Fort Monroe, which is in Hampton, sits on a peninsula called Old Point Comfort, where the first enslaved Africans in English North America arrived in 1619. Events this month will commemorate the 400th anniversary of their landing.

In a letter to Fort Monroe Authority leaders in April, Northam said: “These symbols are incompatible with the message and understanding we must convey at Fort Monroe this year.”

During the Civil War, slaves sought their freedom at the Union outpost there. Davis, who had been president of the Confederacy, was imprisoned for treason at the fort after the war.

“While it is appropriate to discuss and interpret Jefferson Davis’ imprisonment at Fort Monroe, it is not appropriate to glorify it,” Northam wrote in his letter in April.

Northam’s letter notes that the park was dedicated to Davis in 1955 and the arch was erected in 1956, during the period when Virginia established the policy of Massive Resistance to school integration. The arch is a wrought-iron structure built by the Army with $10,000 from the United Daughters of the Confederacy.

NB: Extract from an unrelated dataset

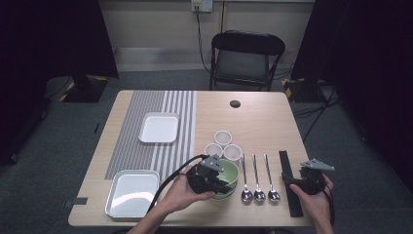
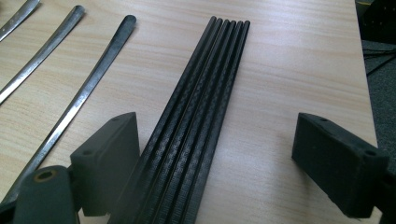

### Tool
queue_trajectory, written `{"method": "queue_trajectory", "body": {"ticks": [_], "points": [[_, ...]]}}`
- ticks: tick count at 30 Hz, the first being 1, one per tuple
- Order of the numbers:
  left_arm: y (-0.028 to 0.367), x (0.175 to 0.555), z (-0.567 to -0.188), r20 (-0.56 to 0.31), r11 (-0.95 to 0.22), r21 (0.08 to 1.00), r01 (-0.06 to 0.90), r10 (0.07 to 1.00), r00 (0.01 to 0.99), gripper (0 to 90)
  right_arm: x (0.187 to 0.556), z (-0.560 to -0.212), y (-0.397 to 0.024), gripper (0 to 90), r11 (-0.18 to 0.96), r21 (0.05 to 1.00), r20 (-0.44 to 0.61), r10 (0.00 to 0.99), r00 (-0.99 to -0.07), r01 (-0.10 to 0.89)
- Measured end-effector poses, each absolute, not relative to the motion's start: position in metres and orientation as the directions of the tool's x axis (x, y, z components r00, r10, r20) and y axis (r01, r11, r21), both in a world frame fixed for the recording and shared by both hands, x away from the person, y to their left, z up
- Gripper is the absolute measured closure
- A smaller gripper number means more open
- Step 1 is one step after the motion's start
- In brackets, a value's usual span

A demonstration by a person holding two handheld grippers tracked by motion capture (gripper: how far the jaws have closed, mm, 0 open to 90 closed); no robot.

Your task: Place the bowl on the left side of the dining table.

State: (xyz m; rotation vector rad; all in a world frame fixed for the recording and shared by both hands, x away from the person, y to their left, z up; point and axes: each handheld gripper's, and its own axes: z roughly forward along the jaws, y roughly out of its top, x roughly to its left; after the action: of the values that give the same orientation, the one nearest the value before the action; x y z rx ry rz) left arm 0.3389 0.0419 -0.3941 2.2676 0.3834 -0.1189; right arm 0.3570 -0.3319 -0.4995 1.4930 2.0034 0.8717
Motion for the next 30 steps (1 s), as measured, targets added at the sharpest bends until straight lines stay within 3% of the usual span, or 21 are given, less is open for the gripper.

“Four months ago, Governor Northam requested the arch to be taken down and the Jefferson Davis Memorial Park be renamed, as a memorial glorifying the President of the Confederacy has no place at the site of the first arrival of enslaved people,” said Northam press secretary Alena Yarmosky in a statement Friday. “Since that time there has been a formal and thorough process to determine next steps, including four opportunities for public comment. Today we are removing the letters from the arch, pursuant to that process.”

The letters will be placed in the Casemate Museum at Fort Monroe.